Je suis tombé récemment sur un sujet de mémoire d'ingénieur des mines traitant de l'Uberisation de l'Etat et rapporté par Jean-Michel Billaut. J'ai trouvé que ce sujet illustrait bien la nécessité d'oublier toute contrainte de pensée lors de la conception initiale d'une stratégie de transformation numérique dans une organisation. J'ai donc cherché à imaginer ce que pourrait être un Etat Uberisé (avant de lire la note ci-dessous).
L'Uberisation, c'est la synthèse de l'économie de marché et de l'économie planifiée, de la régulation par les prix et de la régulation par l'offre, avec des moyens de production atomisés jusqu'au niveau de l'individu. L'Uberisation repose sur des règles de gestion mises en oeuvre par des algorithmes, et sur une plate-forme automatique de régulation du marché, financée par un prélèvement obligatoire sur ce marché.
Imaginons ce que pourrait être un Etat Uberisé.
Le rôle de cet Etat est le même: assurer la continuité d'en ensemble de services publics plus ou moins étendu selon la politique définie par un gouvernement, élu ou non. Les moyens de cet Etat sont cependant différents: les fonctionnaires y sont remplacés par des citoyens. Pour assurer une mission de service public, cet Etat fait un appel aux citoyens au travers d'une plate-forme de mise en relation. Chaque citoyen est tenu, pour bénéficier des services publics assurés par l'Etat au travers de cette même plate-forme, de contribuer aux missions de service public en fonction de ses compétences et des besoins de l'Etat.

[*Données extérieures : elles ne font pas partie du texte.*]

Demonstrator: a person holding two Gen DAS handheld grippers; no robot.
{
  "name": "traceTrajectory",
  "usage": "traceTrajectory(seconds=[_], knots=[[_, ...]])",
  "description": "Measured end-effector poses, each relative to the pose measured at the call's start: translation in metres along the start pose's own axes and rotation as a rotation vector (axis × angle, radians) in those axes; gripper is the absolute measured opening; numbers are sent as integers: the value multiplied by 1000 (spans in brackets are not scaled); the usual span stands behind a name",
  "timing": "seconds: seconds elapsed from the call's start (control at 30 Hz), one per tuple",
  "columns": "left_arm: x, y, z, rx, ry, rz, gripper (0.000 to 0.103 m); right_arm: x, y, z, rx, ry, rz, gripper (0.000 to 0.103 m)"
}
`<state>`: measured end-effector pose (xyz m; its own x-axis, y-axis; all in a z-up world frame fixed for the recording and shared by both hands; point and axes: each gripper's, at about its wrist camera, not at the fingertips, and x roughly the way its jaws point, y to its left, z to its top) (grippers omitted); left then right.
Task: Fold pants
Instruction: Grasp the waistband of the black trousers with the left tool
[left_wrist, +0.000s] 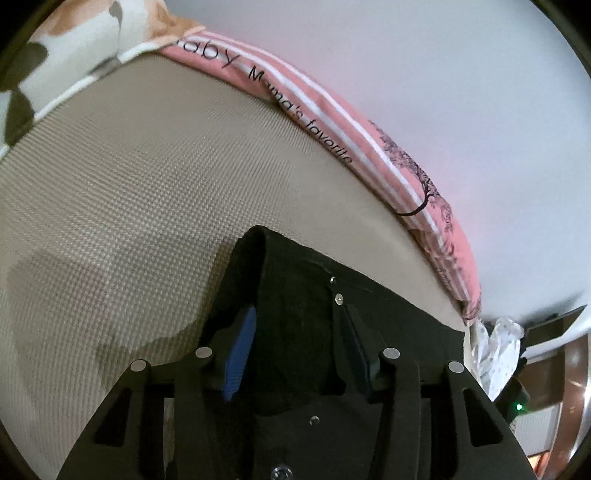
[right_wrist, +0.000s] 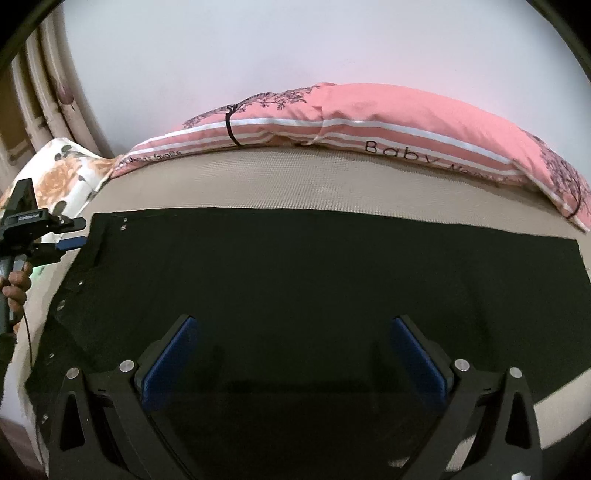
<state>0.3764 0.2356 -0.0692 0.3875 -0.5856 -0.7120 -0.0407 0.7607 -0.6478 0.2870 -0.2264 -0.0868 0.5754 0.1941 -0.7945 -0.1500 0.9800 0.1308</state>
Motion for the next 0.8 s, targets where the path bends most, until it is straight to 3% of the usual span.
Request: traceTrajectory(seconds=[0.23,0.43,0.6,0.67,0.8], knots=[[14,5,12,15,26,-52,46,18,0,6,3,19,-4,103],[19,-1,19,89,71,-165,43,29,0,8,-1,29,-4,103],[32,-13,25,171,126,-157,43,34,3,8,-22,30,-12,103],[45,-21,30,203,149,-100,43,38,4,8,-27,37,-13,103],[59,-31,36,215,165,-72,43,44,4,5,-16,53,-4,103]])
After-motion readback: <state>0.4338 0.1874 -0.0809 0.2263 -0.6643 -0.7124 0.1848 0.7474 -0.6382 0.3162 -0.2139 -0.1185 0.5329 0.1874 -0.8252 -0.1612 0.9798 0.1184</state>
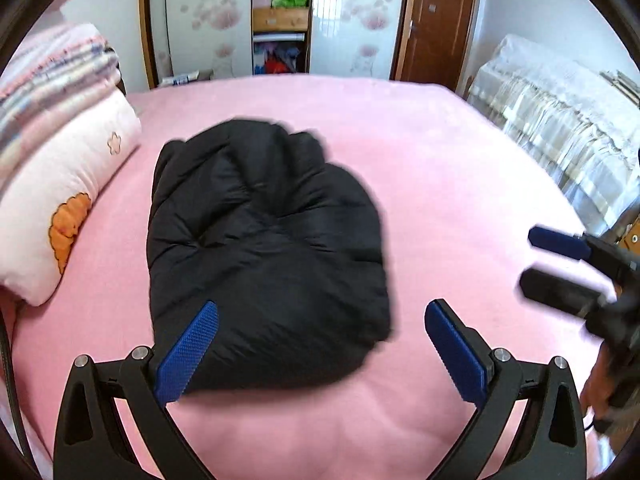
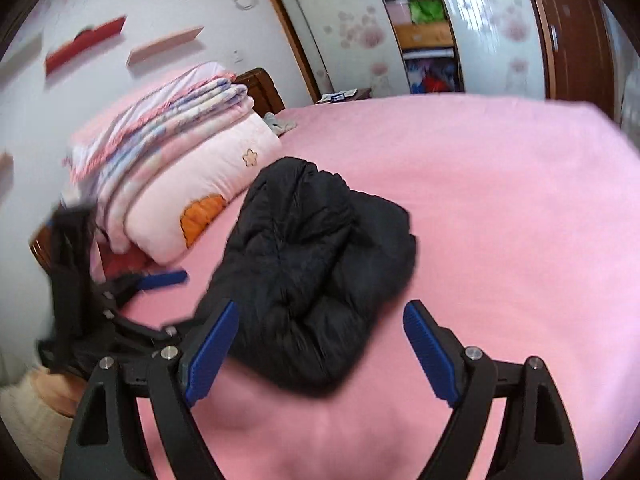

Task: Fold large clothes

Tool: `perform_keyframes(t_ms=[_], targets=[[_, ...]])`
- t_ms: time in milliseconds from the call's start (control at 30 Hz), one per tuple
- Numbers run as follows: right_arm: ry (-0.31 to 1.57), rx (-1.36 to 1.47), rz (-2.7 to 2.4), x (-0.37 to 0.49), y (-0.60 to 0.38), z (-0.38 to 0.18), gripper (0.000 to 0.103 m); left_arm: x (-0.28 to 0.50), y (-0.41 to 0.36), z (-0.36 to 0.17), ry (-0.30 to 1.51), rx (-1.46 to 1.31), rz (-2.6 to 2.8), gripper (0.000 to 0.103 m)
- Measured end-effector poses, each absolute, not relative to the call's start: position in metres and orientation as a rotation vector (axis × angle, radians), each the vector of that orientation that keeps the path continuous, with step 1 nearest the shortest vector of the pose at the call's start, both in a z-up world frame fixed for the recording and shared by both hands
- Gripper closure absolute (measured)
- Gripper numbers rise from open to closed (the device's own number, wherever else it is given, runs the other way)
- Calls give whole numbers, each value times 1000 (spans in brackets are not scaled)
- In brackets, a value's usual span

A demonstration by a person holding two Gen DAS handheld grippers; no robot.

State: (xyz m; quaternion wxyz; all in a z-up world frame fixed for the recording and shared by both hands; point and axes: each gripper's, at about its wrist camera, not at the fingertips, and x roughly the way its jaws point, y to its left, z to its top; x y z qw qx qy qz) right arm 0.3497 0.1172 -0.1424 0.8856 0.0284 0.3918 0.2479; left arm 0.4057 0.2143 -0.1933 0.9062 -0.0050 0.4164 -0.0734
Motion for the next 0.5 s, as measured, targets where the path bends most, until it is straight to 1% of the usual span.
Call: perform_keyframes(t_ms=[100, 133, 200, 300, 500], targets=[[789, 7, 461, 310, 98, -125, 18, 361, 194, -163, 804, -26, -119, 1], [775, 4, 446, 298, 89, -121, 18, 360, 193, -153, 785, -28, -110, 1], [746, 16, 412, 272, 68, -108, 18, 323, 194, -135, 742, -19, -82, 1], [731, 33, 371, 245, 45, -92, 18, 287, 164, -106, 712, 10, -39, 1], [680, -2, 250, 182, 3, -70, 18, 219, 119, -79, 673, -48, -14, 1]])
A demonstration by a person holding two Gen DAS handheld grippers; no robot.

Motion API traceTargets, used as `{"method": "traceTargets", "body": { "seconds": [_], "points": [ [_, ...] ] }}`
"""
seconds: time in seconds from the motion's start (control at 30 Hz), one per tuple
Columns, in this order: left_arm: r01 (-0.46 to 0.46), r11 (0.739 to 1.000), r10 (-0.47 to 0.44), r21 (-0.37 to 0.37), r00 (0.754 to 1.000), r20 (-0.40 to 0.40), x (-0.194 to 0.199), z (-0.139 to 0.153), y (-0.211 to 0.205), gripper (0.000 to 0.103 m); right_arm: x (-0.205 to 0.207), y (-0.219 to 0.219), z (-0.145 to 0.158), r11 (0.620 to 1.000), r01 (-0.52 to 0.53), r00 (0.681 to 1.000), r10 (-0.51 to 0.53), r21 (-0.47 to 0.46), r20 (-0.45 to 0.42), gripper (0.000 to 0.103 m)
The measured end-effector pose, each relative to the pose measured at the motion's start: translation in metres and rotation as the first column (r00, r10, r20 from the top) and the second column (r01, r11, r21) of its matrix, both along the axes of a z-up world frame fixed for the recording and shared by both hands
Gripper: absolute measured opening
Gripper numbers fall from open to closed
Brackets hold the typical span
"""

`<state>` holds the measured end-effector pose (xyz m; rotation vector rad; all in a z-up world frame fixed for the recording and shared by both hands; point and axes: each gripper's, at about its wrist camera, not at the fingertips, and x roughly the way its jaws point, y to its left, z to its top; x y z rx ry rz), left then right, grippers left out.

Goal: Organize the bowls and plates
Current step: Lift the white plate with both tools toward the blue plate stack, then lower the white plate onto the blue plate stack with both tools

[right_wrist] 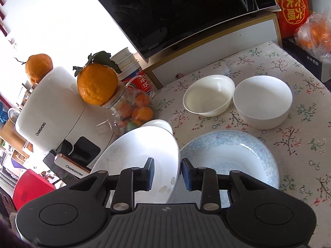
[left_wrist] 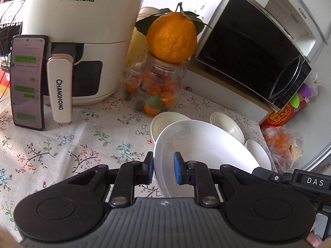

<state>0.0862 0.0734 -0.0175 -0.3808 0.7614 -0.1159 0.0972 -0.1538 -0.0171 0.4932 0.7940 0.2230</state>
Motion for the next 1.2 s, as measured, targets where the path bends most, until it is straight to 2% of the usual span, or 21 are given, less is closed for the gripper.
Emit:
{"method": "traceTargets", "body": {
  "seconds": [0.47,0.77,1.2],
  "points": [
    [0.115,0.992,-0.114,0.046,0.993,-0.027,0.002,-0.015,-0.051,0.017,-0.016,-0.046,-0.005,0.996,0.066,0.996,-0.069,-0.064,-0.051,0.028],
    [0.164,0.976,-0.158,0.144,0.986,-0.047,-0.002,-0.025,-0.074,0.017,-0.018,-0.055,-0.018,0.99,0.086,0.986,-0.101,-0.111,-0.132,0.028],
    [0.183,0.95,-0.171,0.252,0.983,-0.068,-0.003,-0.036,-0.09,0.018,-0.015,-0.053,-0.028,0.982,0.086,0.977,-0.116,-0.166,-0.179,0.028]
  ]
}}
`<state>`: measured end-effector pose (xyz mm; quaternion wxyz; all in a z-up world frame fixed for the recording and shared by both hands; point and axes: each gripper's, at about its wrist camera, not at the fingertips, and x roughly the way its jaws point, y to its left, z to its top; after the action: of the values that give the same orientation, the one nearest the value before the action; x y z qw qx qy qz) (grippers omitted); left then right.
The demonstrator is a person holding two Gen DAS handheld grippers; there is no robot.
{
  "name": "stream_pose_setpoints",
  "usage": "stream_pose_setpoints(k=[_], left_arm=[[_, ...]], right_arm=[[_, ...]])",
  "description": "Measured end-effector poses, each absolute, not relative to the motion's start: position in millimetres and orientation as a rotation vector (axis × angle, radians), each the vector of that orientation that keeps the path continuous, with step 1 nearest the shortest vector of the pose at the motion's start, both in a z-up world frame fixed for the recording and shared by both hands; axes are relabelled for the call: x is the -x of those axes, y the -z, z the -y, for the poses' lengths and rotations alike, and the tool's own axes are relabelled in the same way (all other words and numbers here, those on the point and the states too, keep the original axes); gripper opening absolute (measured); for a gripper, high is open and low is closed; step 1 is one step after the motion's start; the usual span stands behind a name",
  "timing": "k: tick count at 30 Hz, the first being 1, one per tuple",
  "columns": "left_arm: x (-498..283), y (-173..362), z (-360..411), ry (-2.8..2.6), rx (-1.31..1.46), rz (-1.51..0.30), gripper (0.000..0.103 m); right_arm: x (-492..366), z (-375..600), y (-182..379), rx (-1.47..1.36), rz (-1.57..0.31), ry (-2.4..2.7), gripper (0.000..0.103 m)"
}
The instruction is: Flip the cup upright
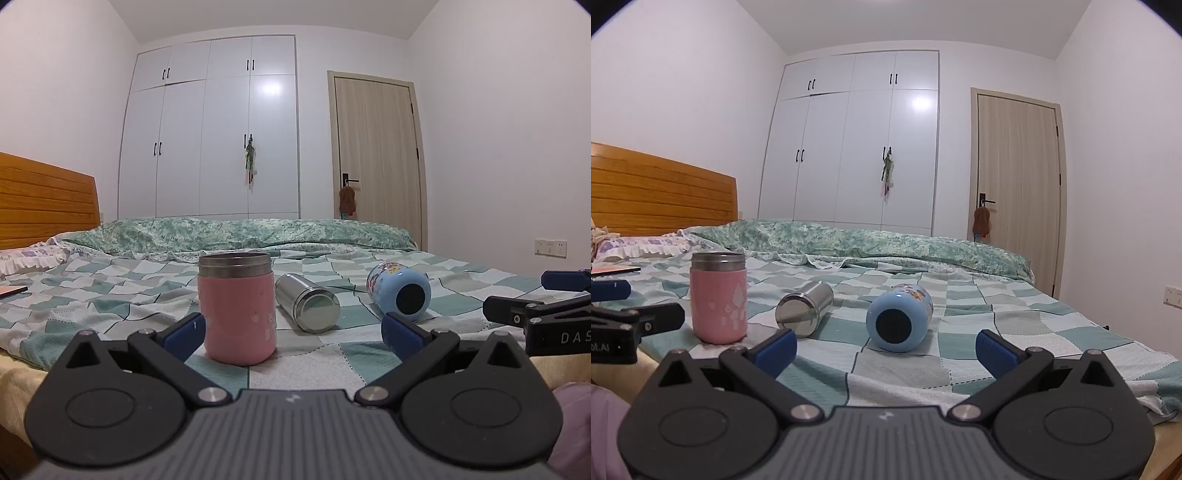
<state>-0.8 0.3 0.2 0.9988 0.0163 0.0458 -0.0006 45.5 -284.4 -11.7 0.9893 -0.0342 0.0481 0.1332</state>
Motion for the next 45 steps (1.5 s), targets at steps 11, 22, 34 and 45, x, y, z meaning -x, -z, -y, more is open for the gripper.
stream_pose_setpoints(k=[11, 22, 34, 45], left_arm=[[2.7, 0.5, 0.1, 0.001, -0.032, -0.092, 0.103], [1.7, 0.4, -0.2, 0.001, -0.031, -0.094, 0.103], [1.7, 0.3, -0.3, 0.001, -0.029, -0.094, 0.103], [2.1, 0.4, -0.5, 0.002, -0.029, -0.095, 0.103]], right_arm=[[-46.0, 283.1, 11.7, 0.075, -0.101, -0.267, 0.103], [-45.9, 282.1, 11.8, 0.077, -0.101, -0.267, 0.103], [-45.9, 281.2, 11.8, 0.08, -0.101, -0.267, 0.103], [-45.9, 281.1, 11.9, 0.082, -0.101, -0.267, 0.103]])
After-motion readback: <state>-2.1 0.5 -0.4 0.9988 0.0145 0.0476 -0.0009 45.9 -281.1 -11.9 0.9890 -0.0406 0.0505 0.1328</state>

L'Etat fonctionne ainsi grâce à une corvée publique étendue à l'échelle de tous les citoyens et dont la plate-forme et ses algorithmes en est le seigneur. Le tableau ci-dessous résumé la correspondance entre Etat 1.0 et Etat Uberisé.
Etat 1.0 |
Etat Uberisé |
Fonctionnaire |
Citoyen
|
Service public |
Corvée |
Plan |
Corvée prédictive par Big Data |
Politique de service public |
Incitation à la corvée |
Gestion des fonctionnaires |
Notation et clustering |
Concours d'Etat |
MOOC avec validation |
Impôt |
Obligation de corvée |
Evasion fiscale |
Rachat de corvée |
Le clef de cet Etat Uberisé est l'obligation de corvée pour tous: pour les citoyens, pour les entreprises et pour les résidents. Dans cet Etat sans fonctionnaires, les citoyens et les entreprises doivent assurer par eux-mêmes le fonctionnement de leur propre Etat. Ainsi, une entreprise de travaux routiers pourra contribuer au fonctionnement de l'Etat en assurant la maintenance de portions de routes.
Echapper à la corvée deviendra la priorité d'une partie de la population: en votant pour un gouvernement favorable à une réduction générale ou ciblée de la corvée obligatoire, ou en trouvant tout autre moyen d'y échapper. On peut seulement espérer que l'effet quasi-immédiat d'un vote de diminution de la corvée sur la dégradation du service public incitera les citoyens à voter dans un sens permettant à l'Etat Uberisé de continuer à fonctionner correctement. Encore faut-il qu'il n'existe pas de concurrence possible à ces services publics.
Les autres moyens d'échapper à la corvée offrent de belles opportunités d'améliorer le fonctionnement de l'Etat. Le rachat de corvées mises aux enchères en ligne permet de financer l'Etat. En outre, en incitant les citoyens à signaler rapidement les déficiences du service public, l'Etat peut réduire le coût de leur maintenance. Ainsi, un automobiliste pourra signaler un petit trou sur une route, nécessitant une maintenance légère. Cela peut éviter à la fois des accidents (réduction de la corvée de santé), des travaux de maintenance lourds ou de devoir engager des citoyens pour surveiller l'Etat des routes en permanence.
Il est donc naturel dans cet Etat de récompenser le signalement de défauts à bon escient par un rachat gracieux de quota de corvée.
Ce billet n'a pas d'autre prétention que d'illustrer le fait que le numérique permet d'imaginer de déployer à grande échelle des modes d'organisation qui étaient auparavant limités à des petites communautés ou qui étaient considérés comme archaïques. La corvée publique existait en France encore dans les années 50 dans le domaine de l'agriculture, et plus récemment au travers de la conscription. Son abolition fut considérée comme un progrès. Certains le regrettent, arguant de son rôle positif pour la cohésion sociale. La corvée numérique 2.0 pourrait être une réponse. RIen n'empêche d'ailleurs de l'organiser sans l'aval de l'Etat: les moyens juridiques et les incitations fiscales existent déjà.